All of the material must be duplicated exactly, line by line.

......

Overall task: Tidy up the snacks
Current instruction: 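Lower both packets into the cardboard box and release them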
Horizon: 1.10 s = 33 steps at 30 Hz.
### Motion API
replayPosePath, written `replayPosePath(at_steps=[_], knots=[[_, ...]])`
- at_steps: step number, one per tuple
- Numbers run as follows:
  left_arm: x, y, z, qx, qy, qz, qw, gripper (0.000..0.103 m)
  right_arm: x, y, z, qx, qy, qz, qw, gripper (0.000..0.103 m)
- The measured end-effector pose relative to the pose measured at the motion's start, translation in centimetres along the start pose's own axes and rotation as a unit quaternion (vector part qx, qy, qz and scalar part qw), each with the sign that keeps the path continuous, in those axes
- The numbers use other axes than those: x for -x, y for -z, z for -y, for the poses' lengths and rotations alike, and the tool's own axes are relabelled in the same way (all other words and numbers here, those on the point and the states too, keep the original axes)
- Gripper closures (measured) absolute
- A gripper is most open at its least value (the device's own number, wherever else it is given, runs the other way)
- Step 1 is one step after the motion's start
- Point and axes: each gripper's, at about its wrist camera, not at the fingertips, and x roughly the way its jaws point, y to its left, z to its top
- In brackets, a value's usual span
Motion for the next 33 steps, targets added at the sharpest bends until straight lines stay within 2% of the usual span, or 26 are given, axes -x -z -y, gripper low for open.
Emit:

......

> REPLY TO THE EXERCISE
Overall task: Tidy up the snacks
Current instruction: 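Lower both packets into the cardboard box and release them
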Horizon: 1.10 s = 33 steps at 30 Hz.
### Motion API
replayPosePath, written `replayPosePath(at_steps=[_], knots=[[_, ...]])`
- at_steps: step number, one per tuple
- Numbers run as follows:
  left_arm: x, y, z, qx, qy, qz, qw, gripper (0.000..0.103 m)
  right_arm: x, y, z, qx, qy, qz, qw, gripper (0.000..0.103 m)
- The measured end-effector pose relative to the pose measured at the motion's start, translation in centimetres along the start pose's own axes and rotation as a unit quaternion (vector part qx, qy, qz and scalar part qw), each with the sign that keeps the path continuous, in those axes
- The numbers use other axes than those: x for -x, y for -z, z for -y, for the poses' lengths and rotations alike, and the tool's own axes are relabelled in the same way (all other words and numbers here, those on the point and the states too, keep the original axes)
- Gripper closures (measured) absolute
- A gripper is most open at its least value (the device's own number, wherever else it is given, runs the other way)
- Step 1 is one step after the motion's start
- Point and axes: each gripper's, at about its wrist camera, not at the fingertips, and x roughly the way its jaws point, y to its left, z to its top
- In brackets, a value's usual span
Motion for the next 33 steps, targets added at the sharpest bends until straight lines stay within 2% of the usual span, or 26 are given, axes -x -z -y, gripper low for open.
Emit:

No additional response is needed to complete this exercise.